[DATA SUPPLIED Boundary: Start]

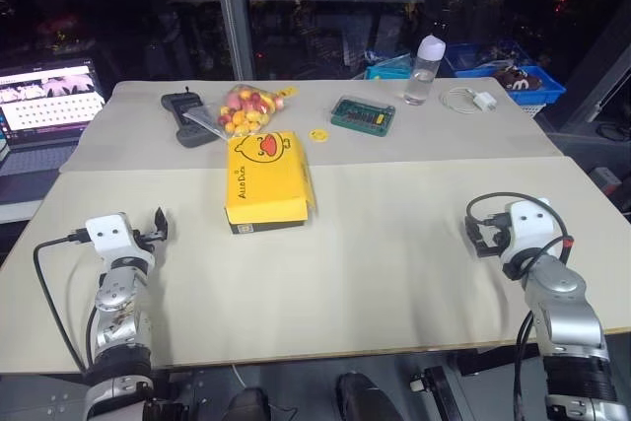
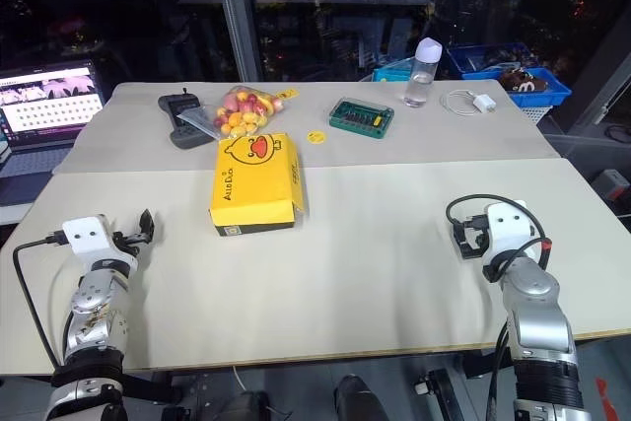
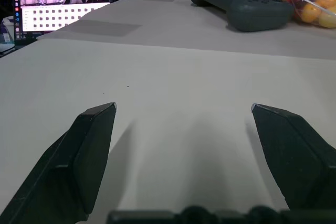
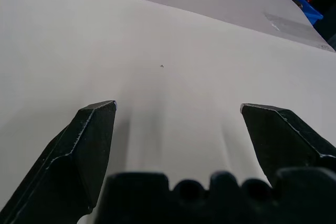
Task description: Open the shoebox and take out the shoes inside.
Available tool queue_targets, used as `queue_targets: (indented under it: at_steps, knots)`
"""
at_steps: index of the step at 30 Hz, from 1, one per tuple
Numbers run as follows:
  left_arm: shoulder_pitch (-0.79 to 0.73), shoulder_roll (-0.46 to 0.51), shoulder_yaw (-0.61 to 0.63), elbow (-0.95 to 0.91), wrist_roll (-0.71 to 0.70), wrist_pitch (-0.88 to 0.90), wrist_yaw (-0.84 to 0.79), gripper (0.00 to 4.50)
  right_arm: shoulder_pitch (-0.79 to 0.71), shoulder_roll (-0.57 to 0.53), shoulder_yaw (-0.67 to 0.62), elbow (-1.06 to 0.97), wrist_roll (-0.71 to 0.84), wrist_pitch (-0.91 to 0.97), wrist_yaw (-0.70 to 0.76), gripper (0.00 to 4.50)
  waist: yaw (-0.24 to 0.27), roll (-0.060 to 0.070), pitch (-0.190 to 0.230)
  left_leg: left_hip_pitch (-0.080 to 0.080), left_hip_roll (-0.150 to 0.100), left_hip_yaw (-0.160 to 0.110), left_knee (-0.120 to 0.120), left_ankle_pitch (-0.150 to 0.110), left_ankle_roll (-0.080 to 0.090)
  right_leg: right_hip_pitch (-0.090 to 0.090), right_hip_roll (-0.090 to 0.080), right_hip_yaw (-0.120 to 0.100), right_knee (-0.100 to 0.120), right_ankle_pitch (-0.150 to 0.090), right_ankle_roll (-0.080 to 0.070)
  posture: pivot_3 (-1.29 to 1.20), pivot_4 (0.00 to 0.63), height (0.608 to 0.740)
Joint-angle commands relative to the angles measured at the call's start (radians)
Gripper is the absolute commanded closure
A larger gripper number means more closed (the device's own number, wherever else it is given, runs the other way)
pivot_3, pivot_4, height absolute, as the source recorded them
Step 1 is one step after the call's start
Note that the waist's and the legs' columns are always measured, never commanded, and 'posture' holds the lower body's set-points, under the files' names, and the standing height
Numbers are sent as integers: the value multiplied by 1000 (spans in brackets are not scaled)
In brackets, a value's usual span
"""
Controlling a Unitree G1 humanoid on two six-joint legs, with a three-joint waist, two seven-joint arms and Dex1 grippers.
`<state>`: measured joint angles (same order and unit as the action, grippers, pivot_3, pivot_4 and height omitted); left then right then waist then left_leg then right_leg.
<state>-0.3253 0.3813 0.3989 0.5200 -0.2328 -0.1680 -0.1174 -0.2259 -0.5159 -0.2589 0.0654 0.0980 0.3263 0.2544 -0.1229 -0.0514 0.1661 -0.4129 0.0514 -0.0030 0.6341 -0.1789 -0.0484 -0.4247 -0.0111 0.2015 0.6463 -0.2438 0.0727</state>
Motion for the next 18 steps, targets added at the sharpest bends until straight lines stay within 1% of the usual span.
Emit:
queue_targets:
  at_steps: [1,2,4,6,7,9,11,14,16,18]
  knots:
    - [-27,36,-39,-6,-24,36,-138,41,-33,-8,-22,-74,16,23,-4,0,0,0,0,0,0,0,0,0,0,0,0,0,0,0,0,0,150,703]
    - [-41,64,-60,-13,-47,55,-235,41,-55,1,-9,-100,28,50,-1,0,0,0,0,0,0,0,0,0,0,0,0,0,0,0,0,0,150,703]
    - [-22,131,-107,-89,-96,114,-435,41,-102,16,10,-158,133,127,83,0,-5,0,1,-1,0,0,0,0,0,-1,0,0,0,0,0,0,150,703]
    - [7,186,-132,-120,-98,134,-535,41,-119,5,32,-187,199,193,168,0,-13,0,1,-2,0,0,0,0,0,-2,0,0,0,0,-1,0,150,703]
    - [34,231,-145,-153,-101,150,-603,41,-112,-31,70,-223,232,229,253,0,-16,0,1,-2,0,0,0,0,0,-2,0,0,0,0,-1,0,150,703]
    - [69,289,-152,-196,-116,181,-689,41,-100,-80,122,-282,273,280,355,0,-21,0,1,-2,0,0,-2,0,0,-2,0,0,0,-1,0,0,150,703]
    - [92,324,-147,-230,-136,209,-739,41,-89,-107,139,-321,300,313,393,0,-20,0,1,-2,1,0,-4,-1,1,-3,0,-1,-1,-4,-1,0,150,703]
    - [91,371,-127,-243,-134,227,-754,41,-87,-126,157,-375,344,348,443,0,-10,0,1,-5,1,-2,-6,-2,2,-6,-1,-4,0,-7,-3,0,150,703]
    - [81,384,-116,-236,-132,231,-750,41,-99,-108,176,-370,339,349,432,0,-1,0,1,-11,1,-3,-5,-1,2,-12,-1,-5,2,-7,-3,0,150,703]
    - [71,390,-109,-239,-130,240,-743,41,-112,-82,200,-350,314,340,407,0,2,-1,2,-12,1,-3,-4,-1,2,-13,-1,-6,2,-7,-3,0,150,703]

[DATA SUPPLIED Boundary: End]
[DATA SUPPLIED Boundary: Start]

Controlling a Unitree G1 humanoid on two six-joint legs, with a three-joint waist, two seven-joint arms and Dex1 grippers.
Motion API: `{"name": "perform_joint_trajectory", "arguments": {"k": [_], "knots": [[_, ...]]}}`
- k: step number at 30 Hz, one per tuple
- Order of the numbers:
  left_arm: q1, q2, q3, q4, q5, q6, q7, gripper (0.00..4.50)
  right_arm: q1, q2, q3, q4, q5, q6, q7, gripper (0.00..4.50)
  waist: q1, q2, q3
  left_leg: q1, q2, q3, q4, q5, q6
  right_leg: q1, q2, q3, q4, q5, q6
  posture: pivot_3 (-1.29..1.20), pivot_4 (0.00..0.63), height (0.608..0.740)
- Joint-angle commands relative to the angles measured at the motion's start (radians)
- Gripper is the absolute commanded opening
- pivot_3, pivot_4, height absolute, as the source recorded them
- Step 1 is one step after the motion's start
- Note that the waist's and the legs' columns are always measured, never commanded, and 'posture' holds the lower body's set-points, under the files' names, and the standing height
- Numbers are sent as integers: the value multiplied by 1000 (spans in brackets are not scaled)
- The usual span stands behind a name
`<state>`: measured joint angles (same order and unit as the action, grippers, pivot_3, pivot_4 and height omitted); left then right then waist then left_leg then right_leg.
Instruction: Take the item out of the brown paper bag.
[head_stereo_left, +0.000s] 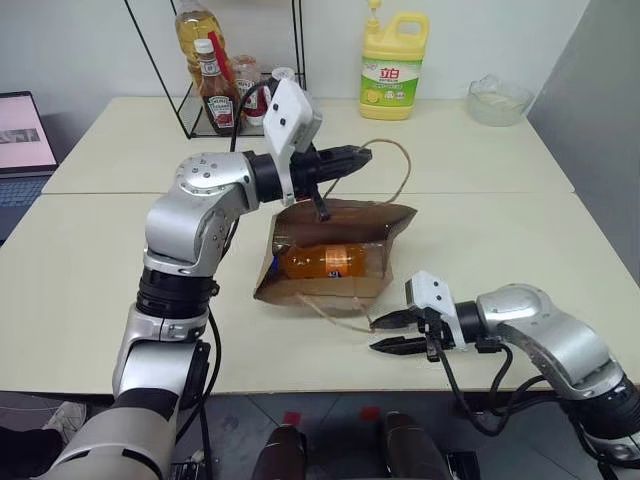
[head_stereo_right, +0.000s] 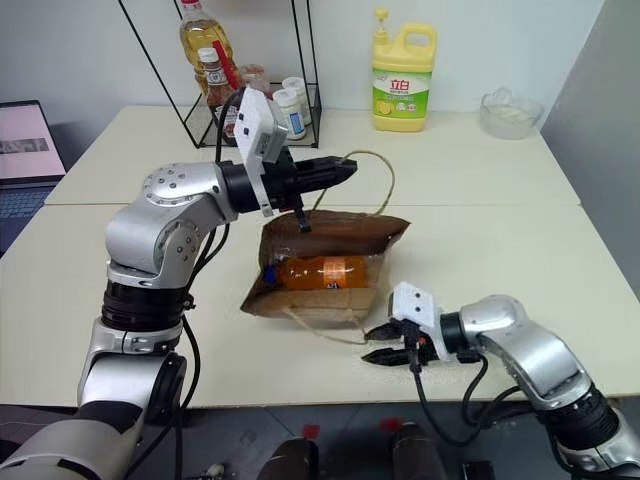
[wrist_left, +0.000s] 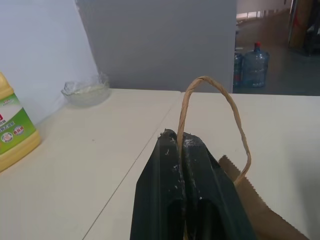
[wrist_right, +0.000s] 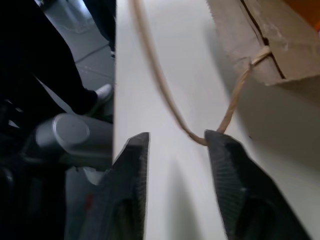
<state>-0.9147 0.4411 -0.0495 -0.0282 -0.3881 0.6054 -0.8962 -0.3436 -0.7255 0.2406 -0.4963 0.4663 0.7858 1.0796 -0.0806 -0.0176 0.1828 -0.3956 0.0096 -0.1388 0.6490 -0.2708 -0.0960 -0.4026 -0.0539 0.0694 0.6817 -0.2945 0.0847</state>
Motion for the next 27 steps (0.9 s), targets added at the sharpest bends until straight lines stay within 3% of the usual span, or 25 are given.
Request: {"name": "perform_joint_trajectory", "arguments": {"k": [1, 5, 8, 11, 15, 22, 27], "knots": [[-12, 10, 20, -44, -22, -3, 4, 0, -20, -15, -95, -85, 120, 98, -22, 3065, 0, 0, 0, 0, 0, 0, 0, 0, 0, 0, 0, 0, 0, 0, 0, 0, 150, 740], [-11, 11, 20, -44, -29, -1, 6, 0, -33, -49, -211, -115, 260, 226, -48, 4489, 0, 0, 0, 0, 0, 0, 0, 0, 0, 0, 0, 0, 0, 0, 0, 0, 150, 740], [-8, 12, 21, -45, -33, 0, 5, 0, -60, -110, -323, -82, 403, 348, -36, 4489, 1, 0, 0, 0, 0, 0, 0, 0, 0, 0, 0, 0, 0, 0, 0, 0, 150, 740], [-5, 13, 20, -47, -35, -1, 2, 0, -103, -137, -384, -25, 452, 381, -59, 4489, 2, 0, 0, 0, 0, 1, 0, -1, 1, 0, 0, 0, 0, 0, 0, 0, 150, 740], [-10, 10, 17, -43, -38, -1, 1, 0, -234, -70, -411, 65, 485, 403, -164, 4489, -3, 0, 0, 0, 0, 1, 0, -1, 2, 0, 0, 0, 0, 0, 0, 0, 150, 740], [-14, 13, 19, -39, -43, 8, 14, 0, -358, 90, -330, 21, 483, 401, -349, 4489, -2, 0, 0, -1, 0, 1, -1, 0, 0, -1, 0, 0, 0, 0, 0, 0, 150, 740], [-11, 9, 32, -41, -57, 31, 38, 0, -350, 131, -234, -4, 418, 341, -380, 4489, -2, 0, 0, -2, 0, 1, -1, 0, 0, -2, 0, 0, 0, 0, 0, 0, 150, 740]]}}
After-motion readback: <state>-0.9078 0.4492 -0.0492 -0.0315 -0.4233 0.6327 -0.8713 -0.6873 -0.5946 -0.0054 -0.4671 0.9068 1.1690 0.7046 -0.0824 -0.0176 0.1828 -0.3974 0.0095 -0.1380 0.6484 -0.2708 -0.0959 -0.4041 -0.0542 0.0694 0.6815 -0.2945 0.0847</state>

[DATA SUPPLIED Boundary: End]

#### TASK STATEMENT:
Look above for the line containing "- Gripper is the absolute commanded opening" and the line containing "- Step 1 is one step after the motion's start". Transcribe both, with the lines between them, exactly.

#### RESPONSE TO THIS EXERCISE:
- Gripper is the absolute commanded opening
- pivot_3, pivot_4, height absolute, as the source recorded them
- Step 1 is one step after the motion's start

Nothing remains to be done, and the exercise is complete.